When Stacey-My-Blind-Friend-and-Teacher stopped to talk to a colleague and landed right in the middle of an animal, my kid politely interrupted her conversation with an excuse me, waited to be acknowledged, and then proceeded to stutteringly, matter-of-factly- but without eye-contact ask Stacey to move off of his drawing. He was not trying to be mean, rude, or inconsiderate. He didn’t worry how Stacey would respond. If she would have gotten mad, then he would have gotten mad, too. Plain and simple. That’s how things work. My student simply stated his truth and desires and trusted the receiver to respond. As it was, Stacey gladly moved and immediately began talking to the student about his drawings, so he immediately began to share information about his drawings—that she could not see and that he could not know she could never fully understand. The whole situation made me chuckle. But then I realized just what an example my student had been.



Despite my best efforts to stay in people’s good graces—I’m a recovering people-pleaser, remember—I have realized all too painfully that if someone decides that she does not like me, then she can easily piece together stories slamming my merits, no matter how hard I have tried to please her or how determinedly I have tried to do the best thing.

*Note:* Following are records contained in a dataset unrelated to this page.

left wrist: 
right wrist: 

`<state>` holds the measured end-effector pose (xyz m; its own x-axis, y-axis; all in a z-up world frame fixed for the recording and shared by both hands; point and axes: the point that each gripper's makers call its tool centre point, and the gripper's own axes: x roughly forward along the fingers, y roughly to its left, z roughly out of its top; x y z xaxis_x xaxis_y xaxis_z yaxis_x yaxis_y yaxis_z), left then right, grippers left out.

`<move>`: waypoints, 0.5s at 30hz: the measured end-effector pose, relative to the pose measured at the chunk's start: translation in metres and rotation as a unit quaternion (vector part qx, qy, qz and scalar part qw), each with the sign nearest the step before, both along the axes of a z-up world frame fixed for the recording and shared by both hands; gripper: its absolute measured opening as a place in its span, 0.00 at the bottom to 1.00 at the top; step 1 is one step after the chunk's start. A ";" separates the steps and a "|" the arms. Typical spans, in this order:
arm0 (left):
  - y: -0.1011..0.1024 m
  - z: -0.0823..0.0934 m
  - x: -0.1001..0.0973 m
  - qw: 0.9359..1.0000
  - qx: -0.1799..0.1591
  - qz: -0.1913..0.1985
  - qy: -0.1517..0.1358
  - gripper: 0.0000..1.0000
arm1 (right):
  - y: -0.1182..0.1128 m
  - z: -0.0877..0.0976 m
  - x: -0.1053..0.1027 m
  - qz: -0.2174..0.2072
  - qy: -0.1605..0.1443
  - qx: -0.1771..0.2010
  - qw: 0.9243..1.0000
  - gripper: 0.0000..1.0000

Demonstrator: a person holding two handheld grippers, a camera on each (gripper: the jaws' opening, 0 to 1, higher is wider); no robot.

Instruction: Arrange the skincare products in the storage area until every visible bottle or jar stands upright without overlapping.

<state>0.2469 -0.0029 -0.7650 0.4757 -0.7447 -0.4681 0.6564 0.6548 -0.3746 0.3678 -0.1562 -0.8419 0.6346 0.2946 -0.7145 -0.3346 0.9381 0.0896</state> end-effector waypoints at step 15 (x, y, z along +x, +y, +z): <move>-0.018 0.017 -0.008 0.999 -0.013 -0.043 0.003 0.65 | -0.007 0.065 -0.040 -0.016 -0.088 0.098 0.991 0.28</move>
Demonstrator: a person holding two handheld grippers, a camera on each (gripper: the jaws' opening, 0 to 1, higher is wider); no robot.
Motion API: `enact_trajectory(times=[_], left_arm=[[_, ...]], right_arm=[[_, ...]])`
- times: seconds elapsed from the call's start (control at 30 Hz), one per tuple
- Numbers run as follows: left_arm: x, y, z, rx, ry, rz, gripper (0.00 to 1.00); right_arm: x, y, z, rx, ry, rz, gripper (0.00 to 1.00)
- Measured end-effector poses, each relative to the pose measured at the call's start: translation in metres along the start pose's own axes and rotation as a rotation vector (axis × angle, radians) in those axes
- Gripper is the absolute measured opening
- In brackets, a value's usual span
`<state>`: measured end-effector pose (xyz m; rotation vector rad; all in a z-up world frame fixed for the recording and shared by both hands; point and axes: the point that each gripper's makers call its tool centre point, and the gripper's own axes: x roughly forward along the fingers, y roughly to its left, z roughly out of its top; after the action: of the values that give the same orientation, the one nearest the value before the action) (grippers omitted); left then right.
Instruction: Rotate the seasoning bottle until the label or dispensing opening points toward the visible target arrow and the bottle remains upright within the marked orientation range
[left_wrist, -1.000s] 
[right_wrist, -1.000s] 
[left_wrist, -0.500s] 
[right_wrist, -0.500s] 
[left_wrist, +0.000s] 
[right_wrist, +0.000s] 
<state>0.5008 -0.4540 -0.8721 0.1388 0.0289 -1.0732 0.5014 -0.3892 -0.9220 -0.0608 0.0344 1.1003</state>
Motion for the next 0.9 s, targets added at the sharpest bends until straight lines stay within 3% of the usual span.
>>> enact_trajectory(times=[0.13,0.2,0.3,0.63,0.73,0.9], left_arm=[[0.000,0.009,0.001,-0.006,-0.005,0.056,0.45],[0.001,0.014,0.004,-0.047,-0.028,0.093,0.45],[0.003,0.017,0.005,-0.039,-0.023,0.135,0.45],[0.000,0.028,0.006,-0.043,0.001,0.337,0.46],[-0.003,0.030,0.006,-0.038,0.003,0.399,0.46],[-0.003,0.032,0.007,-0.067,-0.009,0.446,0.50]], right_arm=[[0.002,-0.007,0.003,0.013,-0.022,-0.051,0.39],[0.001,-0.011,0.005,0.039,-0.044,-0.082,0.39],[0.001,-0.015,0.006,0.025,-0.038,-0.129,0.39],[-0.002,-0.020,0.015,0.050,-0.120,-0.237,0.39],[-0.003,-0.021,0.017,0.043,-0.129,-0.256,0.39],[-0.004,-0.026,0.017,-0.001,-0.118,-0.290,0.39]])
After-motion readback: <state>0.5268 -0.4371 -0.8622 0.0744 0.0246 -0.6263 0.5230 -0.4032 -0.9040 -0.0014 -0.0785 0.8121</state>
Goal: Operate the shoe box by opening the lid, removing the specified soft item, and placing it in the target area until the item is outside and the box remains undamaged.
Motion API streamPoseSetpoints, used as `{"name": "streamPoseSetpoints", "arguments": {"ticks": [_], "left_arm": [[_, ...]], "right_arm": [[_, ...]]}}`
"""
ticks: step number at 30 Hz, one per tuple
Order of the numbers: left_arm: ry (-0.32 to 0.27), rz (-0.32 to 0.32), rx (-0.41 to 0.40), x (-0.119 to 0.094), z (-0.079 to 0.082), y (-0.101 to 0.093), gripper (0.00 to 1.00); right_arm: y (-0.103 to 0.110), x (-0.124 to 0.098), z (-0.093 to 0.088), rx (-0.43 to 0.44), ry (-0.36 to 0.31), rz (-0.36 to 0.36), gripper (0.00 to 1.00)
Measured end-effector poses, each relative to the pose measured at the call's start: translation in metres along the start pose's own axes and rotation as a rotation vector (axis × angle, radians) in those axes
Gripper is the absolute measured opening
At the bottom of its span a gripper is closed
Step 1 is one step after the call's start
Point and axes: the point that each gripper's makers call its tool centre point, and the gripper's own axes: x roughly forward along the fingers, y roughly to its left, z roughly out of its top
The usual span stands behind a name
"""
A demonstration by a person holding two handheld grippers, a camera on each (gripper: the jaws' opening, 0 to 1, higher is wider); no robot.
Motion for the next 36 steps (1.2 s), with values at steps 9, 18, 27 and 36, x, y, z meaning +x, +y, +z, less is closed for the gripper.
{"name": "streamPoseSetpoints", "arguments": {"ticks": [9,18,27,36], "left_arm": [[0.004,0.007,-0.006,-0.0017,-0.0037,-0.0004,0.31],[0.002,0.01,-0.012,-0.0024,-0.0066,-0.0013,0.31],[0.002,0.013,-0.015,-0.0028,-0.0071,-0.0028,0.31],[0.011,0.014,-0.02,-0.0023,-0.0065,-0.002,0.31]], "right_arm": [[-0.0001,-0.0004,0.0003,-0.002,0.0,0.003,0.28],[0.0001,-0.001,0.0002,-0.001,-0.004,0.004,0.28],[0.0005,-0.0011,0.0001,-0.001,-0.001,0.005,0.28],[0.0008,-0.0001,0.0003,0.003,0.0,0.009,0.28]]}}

I know this. I have experienced it. I just hope that when it happens again—because it will happen again—I can look up with the certainty of how I need to react and then act with that certainty, just as my student acted today. I hope that I can look up with the humility to say yes and then follow where that yes leads. And I hope that when my character is attacked and my decisions are questioned—as teacher, minister, family member, friend, customer, or yes, even, administrator—that I will be able to keep moving forward, offering hope, restoration, and redemption, one house—no—one person—and decision—at a time.